I too found this to be a bit of a slog to begin with and I felt bad for suggesting it – but I like a challenge. I was about a third of the way through when a friend of mine, who had read it, said it was rather like poetry. It’s strange but once I’d thought about this, it became that much easier to read and I started to enjoy it. The book is very descriptive and I just love her way with words. I like to reflect on books and it is now a week or so since I finished it and I now appreciate how clever it was – it is only when you read a lot of rubbish that you appreciate a good book when it comes along.
It took me quite a while to remember the different characters (probably due to their names) with the exception of the twins, and it was a while before we were properly introduced to Velutha, especially considering he played an important role in both the lives of the twins and their mother. I don’t feel his character was as fully developed as it could have been. There were several instances that I will remember – the incident with the Orangedrink Lemondrink Man, the arrival of Sophie Mol and how this affected the twins, and the treatment of Velutha by the police, not to mention the twins coming together at the end.
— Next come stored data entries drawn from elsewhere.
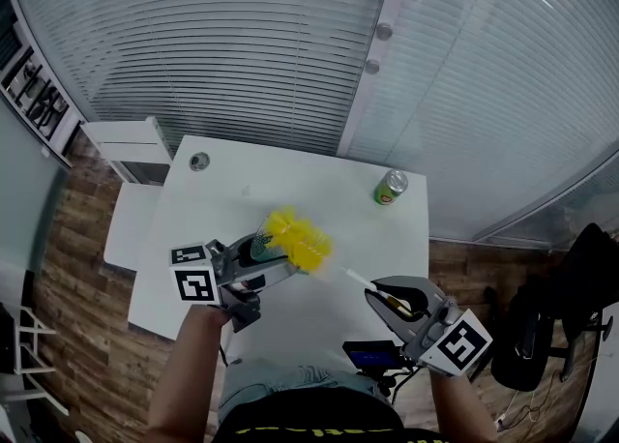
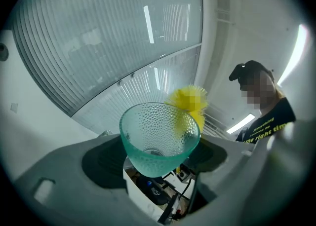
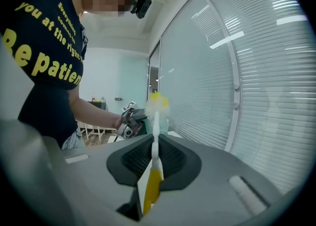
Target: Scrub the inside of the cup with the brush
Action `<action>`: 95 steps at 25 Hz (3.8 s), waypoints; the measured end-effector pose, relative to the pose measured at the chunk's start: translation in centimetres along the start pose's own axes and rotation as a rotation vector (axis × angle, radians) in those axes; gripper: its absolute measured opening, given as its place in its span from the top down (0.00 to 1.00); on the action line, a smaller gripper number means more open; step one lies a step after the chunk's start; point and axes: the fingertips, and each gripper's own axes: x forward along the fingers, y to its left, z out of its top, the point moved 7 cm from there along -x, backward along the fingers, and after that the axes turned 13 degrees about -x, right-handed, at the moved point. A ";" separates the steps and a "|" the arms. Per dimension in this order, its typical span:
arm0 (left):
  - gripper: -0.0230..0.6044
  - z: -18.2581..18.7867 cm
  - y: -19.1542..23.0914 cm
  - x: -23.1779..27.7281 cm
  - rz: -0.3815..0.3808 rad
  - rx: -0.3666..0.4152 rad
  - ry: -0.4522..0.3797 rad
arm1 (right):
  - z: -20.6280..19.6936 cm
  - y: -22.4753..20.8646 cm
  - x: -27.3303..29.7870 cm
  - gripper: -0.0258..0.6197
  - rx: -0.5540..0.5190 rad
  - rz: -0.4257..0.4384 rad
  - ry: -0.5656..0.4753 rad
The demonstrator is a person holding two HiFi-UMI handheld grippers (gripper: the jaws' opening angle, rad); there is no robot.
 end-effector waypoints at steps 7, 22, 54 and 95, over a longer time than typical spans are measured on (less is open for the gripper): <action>0.35 -0.5 -0.3 0.4 -0.108 -0.111 -0.022 | -0.1 -0.2 -0.1 0.91 0.011 0.014 -0.001; 0.35 -1.3 -1.2 0.2 -0.212 -0.138 0.036 | -1.9 -1.2 -0.4 0.91 0.067 0.020 0.059; 0.35 -1.4 -2.5 -0.3 -0.293 -0.153 0.015 | -2.9 -0.7 -0.3 0.91 0.115 0.024 0.102; 0.35 0.5 -2.0 -0.3 -0.390 -0.270 -0.257 | 0.2 0.6 -0.7 0.91 0.046 -0.025 -0.036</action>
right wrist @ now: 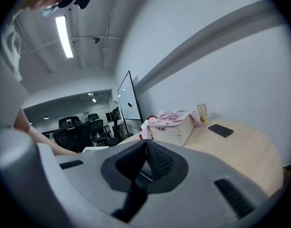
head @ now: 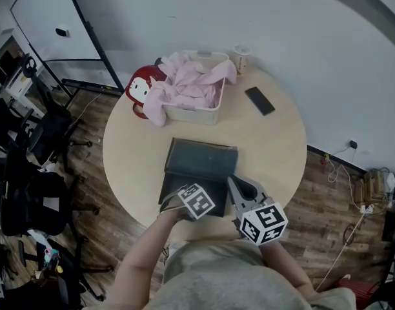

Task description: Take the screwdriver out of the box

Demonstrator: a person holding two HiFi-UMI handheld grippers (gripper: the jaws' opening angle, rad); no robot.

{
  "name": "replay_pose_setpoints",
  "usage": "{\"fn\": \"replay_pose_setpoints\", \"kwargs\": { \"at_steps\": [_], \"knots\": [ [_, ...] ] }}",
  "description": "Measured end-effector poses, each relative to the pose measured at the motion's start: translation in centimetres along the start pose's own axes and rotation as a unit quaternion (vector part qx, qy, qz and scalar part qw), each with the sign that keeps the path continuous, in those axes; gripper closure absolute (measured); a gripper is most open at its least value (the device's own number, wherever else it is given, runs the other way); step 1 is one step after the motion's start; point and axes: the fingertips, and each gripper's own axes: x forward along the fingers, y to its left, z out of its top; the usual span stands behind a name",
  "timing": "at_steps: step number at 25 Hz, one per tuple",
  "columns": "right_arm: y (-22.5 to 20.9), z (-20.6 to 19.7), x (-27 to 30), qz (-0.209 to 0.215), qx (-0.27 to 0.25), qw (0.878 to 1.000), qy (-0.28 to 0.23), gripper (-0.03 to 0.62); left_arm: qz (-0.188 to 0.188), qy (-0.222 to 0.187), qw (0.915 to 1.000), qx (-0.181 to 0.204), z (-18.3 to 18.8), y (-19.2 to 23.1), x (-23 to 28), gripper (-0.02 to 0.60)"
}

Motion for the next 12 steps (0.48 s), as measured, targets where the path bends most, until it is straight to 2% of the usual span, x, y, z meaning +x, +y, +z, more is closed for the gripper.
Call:
{"fn": "replay_pose_setpoints", "kwargs": {
  "at_steps": [3, 4, 5, 12],
  "knots": [
    [-0.09, -0.07, -0.14, -0.002, 0.002, 1.000, 0.000, 0.594, 0.004, -0.011, 0.9998, -0.017, 0.15, 0.37, -0.20, 0.422],
    [-0.09, -0.11, -0.20, -0.002, 0.003, 1.000, 0.000, 0.594, 0.008, -0.017, 0.9995, -0.024, 0.25, 0.53, -0.29, 0.491],
    [-0.04, -0.15, -0.27, -0.002, 0.003, 1.000, 0.000, 0.594, 0.011, -0.021, 0.9993, -0.030, 0.32, 0.61, -0.36, 0.529],
    [0.45, -0.03, -0.92, -0.002, -0.001, 1.000, -0.003, 0.594, 0.035, -0.026, 0.9990, -0.015, 0.37, 0.52, -0.67, 0.531]
  ]
}}
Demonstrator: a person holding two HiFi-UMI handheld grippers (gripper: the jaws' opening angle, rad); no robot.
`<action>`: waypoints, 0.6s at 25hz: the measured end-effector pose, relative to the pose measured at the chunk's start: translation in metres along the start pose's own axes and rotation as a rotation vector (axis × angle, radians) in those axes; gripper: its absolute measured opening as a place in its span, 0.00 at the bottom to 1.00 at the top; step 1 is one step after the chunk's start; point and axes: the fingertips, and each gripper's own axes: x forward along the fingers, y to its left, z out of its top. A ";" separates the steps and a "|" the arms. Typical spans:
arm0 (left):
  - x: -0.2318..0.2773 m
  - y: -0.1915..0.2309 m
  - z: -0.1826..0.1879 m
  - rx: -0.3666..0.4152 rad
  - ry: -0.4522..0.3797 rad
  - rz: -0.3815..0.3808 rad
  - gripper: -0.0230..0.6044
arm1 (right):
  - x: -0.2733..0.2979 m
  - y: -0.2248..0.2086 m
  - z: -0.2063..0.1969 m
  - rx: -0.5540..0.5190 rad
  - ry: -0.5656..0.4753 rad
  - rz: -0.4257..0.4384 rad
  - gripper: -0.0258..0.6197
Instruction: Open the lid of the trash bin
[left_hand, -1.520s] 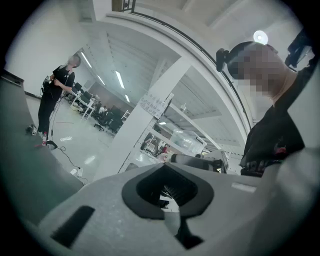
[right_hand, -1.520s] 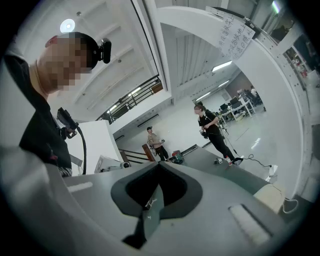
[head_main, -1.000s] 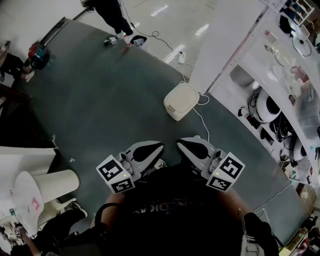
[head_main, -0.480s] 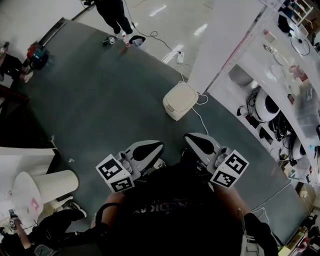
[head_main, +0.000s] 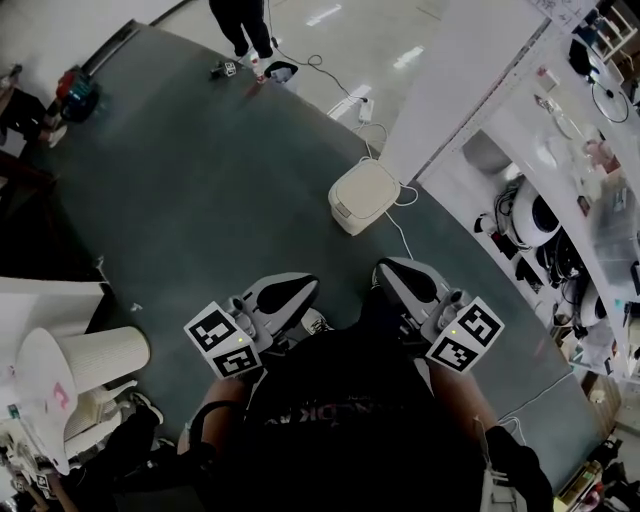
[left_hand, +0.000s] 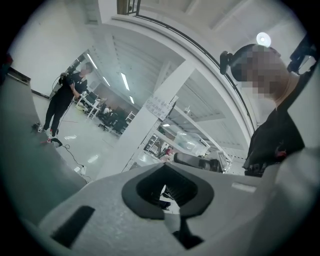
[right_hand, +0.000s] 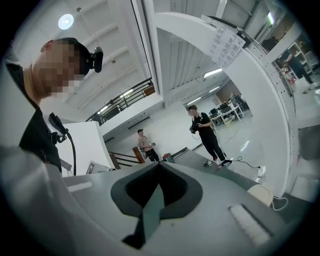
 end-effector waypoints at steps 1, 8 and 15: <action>0.001 0.002 -0.001 -0.002 -0.001 0.007 0.04 | -0.001 -0.004 0.001 -0.003 0.002 -0.002 0.05; 0.016 0.023 0.006 0.006 -0.030 0.090 0.04 | 0.008 -0.044 0.024 -0.014 0.018 0.013 0.05; 0.048 0.059 0.010 -0.018 -0.021 0.170 0.04 | 0.028 -0.088 0.046 -0.029 0.074 0.046 0.05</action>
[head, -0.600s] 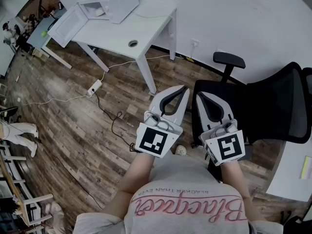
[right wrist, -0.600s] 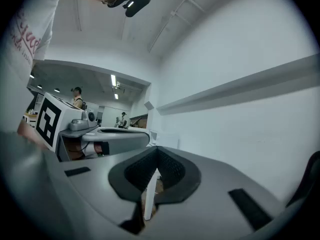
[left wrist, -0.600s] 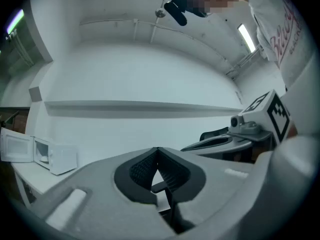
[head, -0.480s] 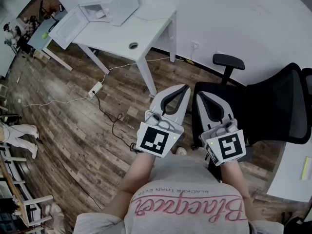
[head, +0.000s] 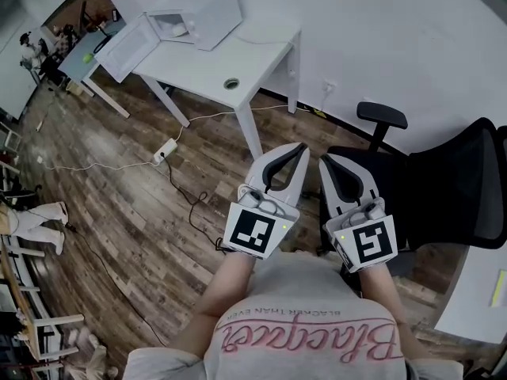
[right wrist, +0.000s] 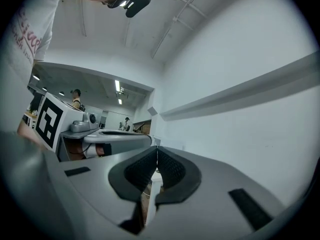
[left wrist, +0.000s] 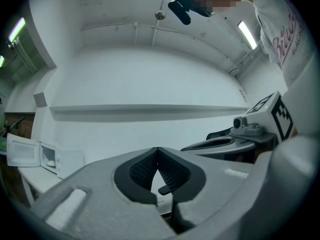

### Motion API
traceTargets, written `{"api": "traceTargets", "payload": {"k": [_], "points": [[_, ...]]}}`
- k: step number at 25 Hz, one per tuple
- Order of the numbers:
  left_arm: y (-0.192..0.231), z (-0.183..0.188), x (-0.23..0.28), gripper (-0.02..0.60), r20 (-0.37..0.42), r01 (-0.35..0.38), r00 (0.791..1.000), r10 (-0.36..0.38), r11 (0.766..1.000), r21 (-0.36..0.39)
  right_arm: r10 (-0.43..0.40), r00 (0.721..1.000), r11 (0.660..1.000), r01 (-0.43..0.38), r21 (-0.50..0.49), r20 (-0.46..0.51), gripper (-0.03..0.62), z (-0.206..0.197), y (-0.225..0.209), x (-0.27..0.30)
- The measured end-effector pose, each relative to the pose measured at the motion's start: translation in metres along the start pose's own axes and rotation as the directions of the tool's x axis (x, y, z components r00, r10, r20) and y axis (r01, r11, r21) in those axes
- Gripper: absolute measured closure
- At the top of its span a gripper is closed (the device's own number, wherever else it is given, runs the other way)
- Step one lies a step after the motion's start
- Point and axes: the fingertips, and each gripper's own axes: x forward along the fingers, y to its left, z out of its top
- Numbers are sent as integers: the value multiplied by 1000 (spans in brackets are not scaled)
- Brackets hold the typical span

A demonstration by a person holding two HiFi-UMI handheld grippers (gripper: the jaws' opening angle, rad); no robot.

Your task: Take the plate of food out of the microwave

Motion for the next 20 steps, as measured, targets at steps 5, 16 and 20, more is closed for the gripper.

All in all a good read and something different for me. Would I recommend it – only if I knew someone had staying power!
LikeLike
Well. I’m glad at least a few of us got through it. I’m still not convinced by the writing, but I guess that is a personal thing. I also thought the time-shifts were too frequent and, for me at least, got in the way of empathising with any of the characters. And I had the strong feeling that Roy was trying too hard to write the ‘Great Indian Novel’ so that every scene had to be weighted with symbolism. This worked in the brutal treatment by the police of Velutha, where the caste-system is shown to be more important than the life of an ‘Untouchable’ – but elsewhere it could be a bit intrusive. I like Jeanette’s coy remark about the twins ‘coming together’ ( how do you know?? – freudian slip?) – it seems that every book I’ve read recently with twins in it has to end up with incest. Not sure what it added here, or is it just one more example of the ‘otherness’ of India.